Task goal: Where a line holds the word "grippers", copy it from the records.

(Source data)
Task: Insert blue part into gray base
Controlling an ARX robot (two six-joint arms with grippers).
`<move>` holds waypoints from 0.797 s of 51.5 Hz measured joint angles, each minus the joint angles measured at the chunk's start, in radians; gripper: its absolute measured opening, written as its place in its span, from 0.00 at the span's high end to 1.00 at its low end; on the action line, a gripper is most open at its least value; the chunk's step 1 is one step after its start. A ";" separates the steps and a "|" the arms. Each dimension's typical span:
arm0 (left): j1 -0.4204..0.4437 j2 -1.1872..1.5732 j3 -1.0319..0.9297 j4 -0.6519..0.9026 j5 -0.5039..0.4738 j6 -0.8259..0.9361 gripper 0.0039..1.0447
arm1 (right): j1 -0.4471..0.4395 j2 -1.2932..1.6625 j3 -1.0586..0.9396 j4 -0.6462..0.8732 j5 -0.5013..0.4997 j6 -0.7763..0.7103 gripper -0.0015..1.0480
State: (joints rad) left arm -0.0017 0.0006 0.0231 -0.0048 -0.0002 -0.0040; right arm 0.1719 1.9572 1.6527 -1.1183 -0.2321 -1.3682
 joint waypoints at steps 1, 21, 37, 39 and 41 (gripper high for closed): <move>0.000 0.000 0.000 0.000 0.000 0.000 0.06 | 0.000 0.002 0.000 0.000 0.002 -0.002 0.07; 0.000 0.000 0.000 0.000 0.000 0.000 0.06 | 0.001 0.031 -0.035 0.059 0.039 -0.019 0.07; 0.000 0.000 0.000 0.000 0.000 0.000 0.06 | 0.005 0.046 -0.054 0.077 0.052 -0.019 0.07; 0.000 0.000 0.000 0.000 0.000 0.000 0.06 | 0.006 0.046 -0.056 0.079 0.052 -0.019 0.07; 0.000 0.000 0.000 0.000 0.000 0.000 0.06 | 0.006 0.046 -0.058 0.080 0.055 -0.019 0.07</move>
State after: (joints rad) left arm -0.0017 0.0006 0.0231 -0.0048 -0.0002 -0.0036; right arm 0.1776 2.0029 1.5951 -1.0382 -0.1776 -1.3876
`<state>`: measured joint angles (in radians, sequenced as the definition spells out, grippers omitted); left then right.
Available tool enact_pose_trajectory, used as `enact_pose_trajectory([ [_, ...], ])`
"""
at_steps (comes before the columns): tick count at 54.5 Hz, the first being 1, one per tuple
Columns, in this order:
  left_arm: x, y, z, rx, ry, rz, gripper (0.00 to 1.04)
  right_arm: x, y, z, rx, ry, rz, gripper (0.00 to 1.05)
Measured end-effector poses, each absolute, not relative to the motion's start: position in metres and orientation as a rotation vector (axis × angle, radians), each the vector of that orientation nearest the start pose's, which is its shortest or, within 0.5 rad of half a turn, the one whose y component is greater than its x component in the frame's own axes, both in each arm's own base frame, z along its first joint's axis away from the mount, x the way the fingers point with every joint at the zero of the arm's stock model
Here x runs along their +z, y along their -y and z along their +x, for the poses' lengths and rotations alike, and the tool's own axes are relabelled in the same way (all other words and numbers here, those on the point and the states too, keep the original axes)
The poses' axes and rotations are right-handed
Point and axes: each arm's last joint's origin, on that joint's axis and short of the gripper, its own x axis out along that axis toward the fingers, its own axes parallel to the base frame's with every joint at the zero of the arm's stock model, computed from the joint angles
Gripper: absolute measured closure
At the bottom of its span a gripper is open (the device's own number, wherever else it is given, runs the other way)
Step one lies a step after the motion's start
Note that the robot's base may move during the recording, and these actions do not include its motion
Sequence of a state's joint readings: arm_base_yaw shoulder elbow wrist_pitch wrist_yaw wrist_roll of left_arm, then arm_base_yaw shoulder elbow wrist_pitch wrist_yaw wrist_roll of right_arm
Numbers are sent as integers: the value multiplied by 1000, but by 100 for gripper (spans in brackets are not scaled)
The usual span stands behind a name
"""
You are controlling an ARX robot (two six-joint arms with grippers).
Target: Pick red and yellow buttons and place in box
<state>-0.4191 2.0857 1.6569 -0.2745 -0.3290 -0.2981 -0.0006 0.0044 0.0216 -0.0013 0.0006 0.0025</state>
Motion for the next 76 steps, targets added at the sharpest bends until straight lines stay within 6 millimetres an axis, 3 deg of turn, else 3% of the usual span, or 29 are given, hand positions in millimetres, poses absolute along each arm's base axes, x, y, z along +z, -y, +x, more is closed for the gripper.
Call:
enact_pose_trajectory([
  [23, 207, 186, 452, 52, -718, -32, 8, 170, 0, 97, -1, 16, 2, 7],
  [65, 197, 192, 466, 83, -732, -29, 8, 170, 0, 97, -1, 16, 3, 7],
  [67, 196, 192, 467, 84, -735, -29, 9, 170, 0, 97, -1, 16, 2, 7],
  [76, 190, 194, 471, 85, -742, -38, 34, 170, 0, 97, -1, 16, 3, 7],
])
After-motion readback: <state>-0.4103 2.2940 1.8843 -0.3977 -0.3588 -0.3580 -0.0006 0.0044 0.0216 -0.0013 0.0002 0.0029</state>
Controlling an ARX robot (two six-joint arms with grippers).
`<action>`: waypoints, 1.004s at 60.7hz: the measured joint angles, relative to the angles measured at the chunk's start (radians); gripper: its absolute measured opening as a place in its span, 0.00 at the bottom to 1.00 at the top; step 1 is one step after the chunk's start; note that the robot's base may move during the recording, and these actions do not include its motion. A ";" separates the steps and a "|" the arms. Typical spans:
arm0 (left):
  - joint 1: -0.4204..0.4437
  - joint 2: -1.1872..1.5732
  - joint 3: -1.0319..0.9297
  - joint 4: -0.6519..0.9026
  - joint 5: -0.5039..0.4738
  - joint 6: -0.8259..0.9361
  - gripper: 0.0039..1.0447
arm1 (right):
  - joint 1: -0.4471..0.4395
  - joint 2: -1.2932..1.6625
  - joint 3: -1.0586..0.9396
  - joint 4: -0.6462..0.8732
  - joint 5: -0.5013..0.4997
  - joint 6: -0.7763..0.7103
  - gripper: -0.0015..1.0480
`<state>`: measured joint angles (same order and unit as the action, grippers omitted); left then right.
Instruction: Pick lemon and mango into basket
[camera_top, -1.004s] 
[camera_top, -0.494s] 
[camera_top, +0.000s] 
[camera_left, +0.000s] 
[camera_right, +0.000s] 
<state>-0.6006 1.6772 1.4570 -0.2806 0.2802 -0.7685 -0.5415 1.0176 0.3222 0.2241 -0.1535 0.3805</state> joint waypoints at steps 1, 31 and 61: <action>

Exercise output:
Controlling an ARX robot (two six-joint arms with grippers).
`<state>`: measured joint angles (in radians, sequenced as the definition spells out, grippers omitted); left then right.
You are controlling an ARX robot (two six-joint arms with grippers).
Controlling an ARX robot (two six-joint arms with grippers).
`<state>`: measured joint angles (same order and unit as the action, grippers omitted); left then right.

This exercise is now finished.